Así como se dice que todos tenemos cuando menos un conocido viviendo en Estados Unidos, de igual manera se podría decir que todos conocemos, aunque sea de lejos, a alguien que esta inmiscuido en negocios ilícitos, o para ser más claros, que está inmiscuido en el narco; en la mayoría de los casos no se denuncia porque es amigo, familiar o simplemente por evitarse problemas. Y no se puede hacer mucho por sacarlo de tan peligroso negocio porque ya se ha acostumbrado al dinero fácil; tristemente las únicas salidas que ofrece esta actividad son sólo dos: la cárcel y la muerte.

Un poco de amor
Tal vez por las personas que ya se encuentran inmersas en esto no se pueda hacer mucho, pero sí por aquellos que aun no han caído en las garras de este sucio negocio. Como jóvenes católicos tenemos herramientas para cambiar la vida de nuestros conocidos, para hacer algo grande en sus vidas, mediante la enseñanza más grande que Jesús nos dejó: “Ámense los unos a los otros como yo los he amado” (Jn 15, 9-17); y la solución es ésa, amar al prójimo, preocuparnos por él. En este caso en particular, puedes acercarte más a tus amigos o familiares, platicar con ellos, preguntarles cómo se sienten, darles un abrazo; muchas veces lo único que un joven necesita es sentirse apreciado.

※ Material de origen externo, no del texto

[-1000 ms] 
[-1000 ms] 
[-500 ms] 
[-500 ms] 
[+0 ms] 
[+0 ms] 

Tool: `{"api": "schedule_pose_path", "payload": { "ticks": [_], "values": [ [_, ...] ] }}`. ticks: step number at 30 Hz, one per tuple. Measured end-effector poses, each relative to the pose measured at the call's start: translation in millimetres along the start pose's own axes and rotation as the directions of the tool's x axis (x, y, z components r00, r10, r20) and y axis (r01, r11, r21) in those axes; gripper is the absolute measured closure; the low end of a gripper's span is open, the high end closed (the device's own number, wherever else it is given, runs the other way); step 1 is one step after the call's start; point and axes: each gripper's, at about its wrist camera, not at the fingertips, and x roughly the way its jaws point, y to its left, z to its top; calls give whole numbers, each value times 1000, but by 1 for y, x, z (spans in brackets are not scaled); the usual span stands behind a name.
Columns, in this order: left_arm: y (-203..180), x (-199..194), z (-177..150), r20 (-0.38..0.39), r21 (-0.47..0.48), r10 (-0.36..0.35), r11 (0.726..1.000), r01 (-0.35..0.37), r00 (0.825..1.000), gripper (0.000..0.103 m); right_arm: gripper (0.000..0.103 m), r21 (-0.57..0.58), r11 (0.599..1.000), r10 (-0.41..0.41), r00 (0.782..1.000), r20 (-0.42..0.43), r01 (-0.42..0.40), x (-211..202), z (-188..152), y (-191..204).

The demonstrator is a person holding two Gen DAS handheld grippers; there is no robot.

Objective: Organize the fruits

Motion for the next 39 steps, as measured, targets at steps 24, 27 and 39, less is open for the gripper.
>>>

Es importante que asumamos un compromiso con nuestra sociedad, con nuestra familia, y un compromiso real con Cristo, de manera que, a ejemplo de San Francisco de Asís, podamos decir: “Señor, hazme un instrumento de tu paz”.

“Mi paz os dejo, mi paz os doy”
Palabras de Jesús antes de marcharse, y en las que podemos encontrar que la paz duradera depende del amor. Somos muchos los que anhelamos vivir en paz, pues entonces trabajemos con amor para que la paz llegue por completo a nuestras vidas y como cristianos llevemos a la práctica este don de compromiso de amar a todos, y así construir la civilización del amor. Que la paz de Cristo nos permita acercarnos y ser, todos los creyentes, instrumentos de paz en el mundo.